Observed partial pressure of carbon dioxide (pCO2) and temperature data in surface and mixed layer seawater of the Northeast (49oN, 16.5oW) and Northwest (56.5oN, 52.6oW) Atlantic Ocean time series sites have been analyzed for seasonal variability and air-sea CO2 fluxes. The NE PAP data showed an annual mean pCO2 of 335.9 ± 89.6 matm (2003), 286.7 ± 103.5 matm (2004), and 335.9 ± 89.6 matm (2005). The annual data for NW KI deployments indicated annual pCO2 average of 336.6 ± 14.3 and 359.1 ± 25.3 matm for 2004 and 2005 respectively. The oceanic pCO2distribution across the spatial gradients over a seasonal timescale is relatively homogeneous with marked seasonal variability. These data indicated consistently the undersaturation of oceanic surface water at the sites and thus a perennial carbon sink. Sea surface pCO2 trend is marked by summertime minimum and wintertime maximum, while depicting anti-phase patterns with the observed temperature signals. Seasonal to annual CO2 fluxes indicated a year-round CO2 invasion of the NE and NW basins. Estimated net basin-scale CO2 uptake fluxes of 2.96 ± 1.73 and 1.84 ± 1.3 mol m-2 CO2 a-1 were obtained for NE PAP (2nd - 4th) and NW K1 deployments, respectively.

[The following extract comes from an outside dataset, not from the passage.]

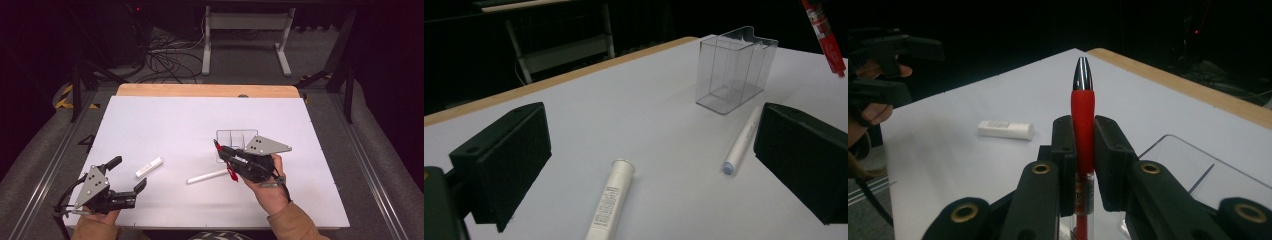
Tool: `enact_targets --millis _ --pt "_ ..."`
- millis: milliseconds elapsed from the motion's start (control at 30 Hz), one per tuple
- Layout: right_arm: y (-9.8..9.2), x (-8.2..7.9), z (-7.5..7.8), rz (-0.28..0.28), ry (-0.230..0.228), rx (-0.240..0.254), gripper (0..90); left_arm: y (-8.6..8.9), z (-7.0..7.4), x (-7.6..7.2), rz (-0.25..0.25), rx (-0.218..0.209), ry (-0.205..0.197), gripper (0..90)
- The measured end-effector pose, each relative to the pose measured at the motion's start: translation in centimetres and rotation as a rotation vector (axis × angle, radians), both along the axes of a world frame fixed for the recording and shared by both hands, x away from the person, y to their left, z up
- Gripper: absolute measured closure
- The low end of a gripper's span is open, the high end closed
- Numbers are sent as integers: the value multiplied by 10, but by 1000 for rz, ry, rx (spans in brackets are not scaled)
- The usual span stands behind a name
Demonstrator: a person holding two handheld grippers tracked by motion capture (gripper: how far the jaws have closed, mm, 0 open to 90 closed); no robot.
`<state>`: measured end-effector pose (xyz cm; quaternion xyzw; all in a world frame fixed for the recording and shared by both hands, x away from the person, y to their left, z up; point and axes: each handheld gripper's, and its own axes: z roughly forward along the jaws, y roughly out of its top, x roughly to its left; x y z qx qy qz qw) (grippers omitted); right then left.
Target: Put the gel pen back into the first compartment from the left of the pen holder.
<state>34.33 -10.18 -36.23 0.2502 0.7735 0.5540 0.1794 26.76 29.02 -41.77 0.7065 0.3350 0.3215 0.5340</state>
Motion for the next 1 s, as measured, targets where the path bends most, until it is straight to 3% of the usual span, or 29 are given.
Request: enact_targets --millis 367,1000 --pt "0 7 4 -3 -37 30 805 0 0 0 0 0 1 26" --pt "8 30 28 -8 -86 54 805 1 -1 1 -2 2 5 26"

pCO2; air-sea CO2 fluxes; seasonal variability; temperature trends; North Atlantic Ocean

The North Atlantic Ocean is regarded as the largest ocean sink for atmospheric carbon dioxide (CO2), based both on observational estimates (Schneider et al., 1992; Kuss et al., 2006; Takahashi et al., 2002; 2009), and forward and inverse modeling results (Gloor et al., 2003; McKinley et al., 2004; 2008). The strong CO2 sink capacity of the North Atlantic Ocean is largely attributed to two principal factors vis-a-vis the counteractive effect of vertical circulation in which large volumes of surface water driven poleward by strong currents, cools and absorbs huge quantities of atmospheric CO2 before getting sunk to mixed layer depth during the wintertime, and also to the effective and sustained carbon and nutrients (phosphorus, silica and iron) uptake (Takahashi et al., 2002, 2009; Schuster and Watson, 2007; Körtzinger et al., 2008a). However, observations have indicated substantial variability in the uptake of CO2 spatially (Watson et al., 1991) and temporally (Gruber et al., 2002).
The exchange of CO2 between the ocean and the atmosphere is a major biogeochemical process that regulates the fate and rate of increase of anthropogenic CO2, which will in turn determine the rate of likely climate change. This biogeochemical process is significantly controlled by prevailing pCO2 existing between the atmosphere and surface of the ocean. Sea surface pCO2 is governed by physical and biological factors such as change of sea surface temperature (SST) (Schuster et al., 2009), deep convective mixing, re-stratification (Straneo, 2006), entrainment of CO2 enriched deeper water (Avsic et al., 2006; Körtzinger et al., 2008b), salinity (Dickson et al., 2002), phase of the North Atlantic Oscillation (Thomas et al., 2008), consumption by marine biota linked to the availability of surface nutrients (productivity/respiration) (Behrenfeld et al., 2006). The net CO2 transfer is a function of the difference in the pCO2 at the air-sea interface, and of the exchange processes in the atmosphere and the ocean (Takahashi et al., 2009; Omstedt et al., 2009).
There is a growing understanding that adequate parameterization of CO2 flux is a significant factor in the quantification of spatially resolved air-sea CO2 exchange (Rutgersson et al., 2008; Takahashi et al., 2009). The assessment is crucial for climate modeling owing to the fact that CO2 is the major driver of anthropogenic climate change. Additionally, in order to understand how the changing global environment may alter the carbon cycle, it is necessary to further analyse the fluxes and examine the physicochemical and biological processes that determine them.
1 Data and methods
1.1 Sources of observed data
The observed data used for this research where obtained from the Porcupine Abyssal Plain and K1 Central Labrador Sea oceanographic mooring sites in the North Atlantic Ocean (Figure 1).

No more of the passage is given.